Task directions.
Collect every line of the records below that contains the word "segment".

Data.
************

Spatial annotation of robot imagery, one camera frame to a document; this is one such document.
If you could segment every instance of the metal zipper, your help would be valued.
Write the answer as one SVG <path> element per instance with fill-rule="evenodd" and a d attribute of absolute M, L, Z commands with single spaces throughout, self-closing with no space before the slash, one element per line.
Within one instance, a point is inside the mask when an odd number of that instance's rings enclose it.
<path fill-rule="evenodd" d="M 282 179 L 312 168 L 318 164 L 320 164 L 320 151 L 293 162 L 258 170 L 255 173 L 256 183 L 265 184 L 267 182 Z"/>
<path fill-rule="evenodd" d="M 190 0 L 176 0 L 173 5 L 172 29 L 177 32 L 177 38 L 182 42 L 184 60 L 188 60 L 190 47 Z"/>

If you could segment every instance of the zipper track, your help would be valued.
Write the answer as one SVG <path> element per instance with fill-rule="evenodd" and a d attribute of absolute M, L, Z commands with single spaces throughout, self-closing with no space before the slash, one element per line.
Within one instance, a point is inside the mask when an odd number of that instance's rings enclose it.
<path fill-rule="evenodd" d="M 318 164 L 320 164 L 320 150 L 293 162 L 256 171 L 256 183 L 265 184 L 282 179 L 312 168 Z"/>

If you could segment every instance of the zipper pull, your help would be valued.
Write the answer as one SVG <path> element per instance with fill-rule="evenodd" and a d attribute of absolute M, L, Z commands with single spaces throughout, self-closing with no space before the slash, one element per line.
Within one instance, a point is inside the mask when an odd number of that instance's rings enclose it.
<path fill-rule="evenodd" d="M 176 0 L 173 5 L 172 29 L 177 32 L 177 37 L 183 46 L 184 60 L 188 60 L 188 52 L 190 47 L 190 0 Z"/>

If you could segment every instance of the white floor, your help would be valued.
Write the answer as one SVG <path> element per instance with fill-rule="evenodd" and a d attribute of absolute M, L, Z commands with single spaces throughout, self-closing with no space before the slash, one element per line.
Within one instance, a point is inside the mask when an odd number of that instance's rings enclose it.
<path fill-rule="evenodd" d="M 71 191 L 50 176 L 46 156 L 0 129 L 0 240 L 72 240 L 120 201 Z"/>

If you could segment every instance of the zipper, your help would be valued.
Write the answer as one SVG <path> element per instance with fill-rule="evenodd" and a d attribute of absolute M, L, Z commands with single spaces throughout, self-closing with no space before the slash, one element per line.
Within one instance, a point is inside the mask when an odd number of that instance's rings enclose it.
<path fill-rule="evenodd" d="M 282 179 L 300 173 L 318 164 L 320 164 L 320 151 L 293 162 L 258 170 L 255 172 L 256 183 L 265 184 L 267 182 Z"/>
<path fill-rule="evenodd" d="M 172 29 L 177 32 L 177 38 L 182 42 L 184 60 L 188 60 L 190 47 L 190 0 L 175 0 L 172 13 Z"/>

************

Task output.
If you could segment every instance of the metal zipper, your help would be valued.
If you could segment every instance of the zipper track, your help would be valued.
If you could segment every instance of the zipper pull, your help would be valued.
If you could segment every instance of the white floor, your help would be valued.
If you could segment every instance of the zipper, your help would be valued.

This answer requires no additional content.